Problem to work on - Each line of the data needs to be transcribed exactly.

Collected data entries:
=== Section Start ===

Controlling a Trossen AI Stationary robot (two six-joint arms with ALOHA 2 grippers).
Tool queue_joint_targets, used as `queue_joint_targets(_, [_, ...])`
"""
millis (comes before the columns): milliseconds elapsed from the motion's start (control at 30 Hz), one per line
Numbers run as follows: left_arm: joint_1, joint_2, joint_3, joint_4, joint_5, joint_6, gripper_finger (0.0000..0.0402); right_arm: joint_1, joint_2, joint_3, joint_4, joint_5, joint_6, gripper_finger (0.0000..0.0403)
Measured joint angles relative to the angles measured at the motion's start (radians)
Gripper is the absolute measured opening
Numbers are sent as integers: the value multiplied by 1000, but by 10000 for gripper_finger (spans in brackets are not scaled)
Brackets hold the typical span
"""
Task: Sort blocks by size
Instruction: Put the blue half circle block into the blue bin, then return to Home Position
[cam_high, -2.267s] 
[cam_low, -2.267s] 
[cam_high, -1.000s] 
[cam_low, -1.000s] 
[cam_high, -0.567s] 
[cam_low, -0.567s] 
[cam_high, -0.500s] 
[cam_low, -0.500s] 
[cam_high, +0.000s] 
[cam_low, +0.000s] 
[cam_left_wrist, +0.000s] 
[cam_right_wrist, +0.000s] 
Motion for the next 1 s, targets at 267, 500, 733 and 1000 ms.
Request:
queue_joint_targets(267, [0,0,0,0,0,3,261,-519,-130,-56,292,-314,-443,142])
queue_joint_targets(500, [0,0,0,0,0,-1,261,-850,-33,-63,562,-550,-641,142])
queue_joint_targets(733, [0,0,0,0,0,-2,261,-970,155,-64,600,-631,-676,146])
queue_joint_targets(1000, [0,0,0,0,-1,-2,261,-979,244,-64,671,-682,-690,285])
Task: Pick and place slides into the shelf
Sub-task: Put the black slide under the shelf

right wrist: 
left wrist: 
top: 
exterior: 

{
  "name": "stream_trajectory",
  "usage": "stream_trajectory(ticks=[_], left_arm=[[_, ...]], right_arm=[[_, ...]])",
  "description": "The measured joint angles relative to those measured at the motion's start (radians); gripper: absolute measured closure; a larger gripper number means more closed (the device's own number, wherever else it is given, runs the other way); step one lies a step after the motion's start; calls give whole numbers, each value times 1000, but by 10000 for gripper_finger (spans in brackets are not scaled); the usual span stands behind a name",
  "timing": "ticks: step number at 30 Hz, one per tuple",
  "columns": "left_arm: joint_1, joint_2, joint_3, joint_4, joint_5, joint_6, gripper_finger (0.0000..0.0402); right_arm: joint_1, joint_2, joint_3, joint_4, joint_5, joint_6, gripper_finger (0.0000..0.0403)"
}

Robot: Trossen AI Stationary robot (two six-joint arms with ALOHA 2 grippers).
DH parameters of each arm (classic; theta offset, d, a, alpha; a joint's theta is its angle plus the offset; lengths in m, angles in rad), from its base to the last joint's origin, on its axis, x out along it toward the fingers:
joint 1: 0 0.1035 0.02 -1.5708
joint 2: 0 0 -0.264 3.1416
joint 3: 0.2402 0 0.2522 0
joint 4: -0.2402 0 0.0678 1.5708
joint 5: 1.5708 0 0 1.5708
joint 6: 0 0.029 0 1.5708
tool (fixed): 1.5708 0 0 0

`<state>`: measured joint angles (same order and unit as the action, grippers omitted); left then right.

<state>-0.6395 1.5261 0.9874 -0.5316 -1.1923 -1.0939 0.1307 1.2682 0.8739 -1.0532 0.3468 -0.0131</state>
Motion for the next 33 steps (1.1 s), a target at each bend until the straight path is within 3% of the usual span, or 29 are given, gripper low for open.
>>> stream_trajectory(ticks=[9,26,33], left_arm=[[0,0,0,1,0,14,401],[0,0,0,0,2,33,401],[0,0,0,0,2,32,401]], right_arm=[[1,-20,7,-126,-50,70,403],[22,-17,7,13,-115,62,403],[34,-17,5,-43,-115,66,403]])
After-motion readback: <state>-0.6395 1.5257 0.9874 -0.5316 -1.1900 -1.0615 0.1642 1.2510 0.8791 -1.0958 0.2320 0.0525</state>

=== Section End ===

Response box -
Controlling a Trossen AI Stationary robot (two six-joint arms with ALOHA 2 grippers).
Tool queue_joint_targets, used as `queue_joint_targets(_, [_, ...])`
"""
millis (comes before the columns): milliseconds elapsed from the motion's start (control at 30 Hz), one per line
Numbers run as follows: left_arm: joint_1, joint_2, joint_3, joint_4, joint_5, joint_6, gripper_finger (0.0000..0.0402); right_arm: joint_1, joint_2, joint_3, joint_4, joint_5, joint_6, gripper_finger (0.0000..0.0403)
Measured joint angles relative to the angles measured at the motion's start (radians)
Gripper is the absolute measured opening
Numbers are sent as integers: the value multiplied by 1000, but by 10000 for gripper_finger (spans in brackets are not scaled)
Brackets hold the typical span
"""
Task: Sort blocks by size
Instruction: Put the blue half circle block into the blue bin, then return to Home Position
[cam_high, -2.267s] 
[cam_low, -2.267s] 
[cam_high, -1.000s] 
[cam_low, -1.000s] 
[cam_high, -0.567s] 
[cam_low, -0.567s] 
[cam_high, -0.500s] 
[cam_low, -0.500s] 
[cam_high, +0.000s] 
[cam_low, +0.000s] 
[cam_left_wrist, +0.000s] 
[cam_right_wrist, +0.000s] 
Motion for the next 1 s, targets at 267, 500, 733 and 1000 ms.
Request:
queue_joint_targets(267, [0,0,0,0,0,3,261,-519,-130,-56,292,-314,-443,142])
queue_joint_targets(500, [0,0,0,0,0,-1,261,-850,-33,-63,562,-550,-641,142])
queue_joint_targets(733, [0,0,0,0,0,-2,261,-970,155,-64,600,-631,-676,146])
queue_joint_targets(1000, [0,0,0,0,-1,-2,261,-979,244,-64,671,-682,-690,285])
Task: Pick and place slides into the shelf
Sub-task: Put the black slide under the shelf

right wrist: 
left wrist: 
top: 
exterior: 

{
  "name": "stream_trajectory",
  "usage": "stream_trajectory(ticks=[_], left_arm=[[_, ...]], right_arm=[[_, ...]])",
  "description": "The measured joint angles relative to those measured at the motion's start (radians); gripper: absolute measured closure; a larger gripper number means more closed (the device's own number, wherever else it is given, runs the other way); step one lies a step after the motion's start; calls give whole numbers, each value times 1000, but by 10000 for gripper_finger (spans in brackets are not scaled); the usual span stands behind a name",
  "timing": "ticks: step number at 30 Hz, one per tuple",
  "columns": "left_arm: joint_1, joint_2, joint_3, joint_4, joint_5, joint_6, gripper_finger (0.0000..0.0402); right_arm: joint_1, joint_2, joint_3, joint_4, joint_5, joint_6, gripper_finger (0.0000..0.0403)"
}

Robot: Trossen AI Stationary robot (two six-joint arms with ALOHA 2 grippers).
DH parameters of each arm (classic; theta offset, d, a, alpha; a joint's theta is its angle plus the offset; lengths in m, angles in rad), from its base to the last joint's origin, on its axis, x out along it toward the fingers:
joint 1: 0 0.1035 0.02 -1.5708
joint 2: 0 0 -0.264 3.1416
joint 3: 0.2402 0 0.2522 0
joint 4: -0.2402 0 0.0678 1.5708
joint 5: 1.5708 0 0 1.5708
joint 6: 0 0.029 0 1.5708
tool (fixed): 1.5708 0 0 0

`<state>`: measured joint angles (same order and unit as the action, grippers omitted); left then right.

<state>-0.6395 1.5261 0.9874 -0.5316 -1.1923 -1.0939 0.1307 1.2682 0.8739 -1.0532 0.3468 -0.0131</state>
Motion for the next 33 steps (1.1 s), a target at each bend until the straight path is within 3% of the usual span, or 29 are given, gripper low for open.
>>> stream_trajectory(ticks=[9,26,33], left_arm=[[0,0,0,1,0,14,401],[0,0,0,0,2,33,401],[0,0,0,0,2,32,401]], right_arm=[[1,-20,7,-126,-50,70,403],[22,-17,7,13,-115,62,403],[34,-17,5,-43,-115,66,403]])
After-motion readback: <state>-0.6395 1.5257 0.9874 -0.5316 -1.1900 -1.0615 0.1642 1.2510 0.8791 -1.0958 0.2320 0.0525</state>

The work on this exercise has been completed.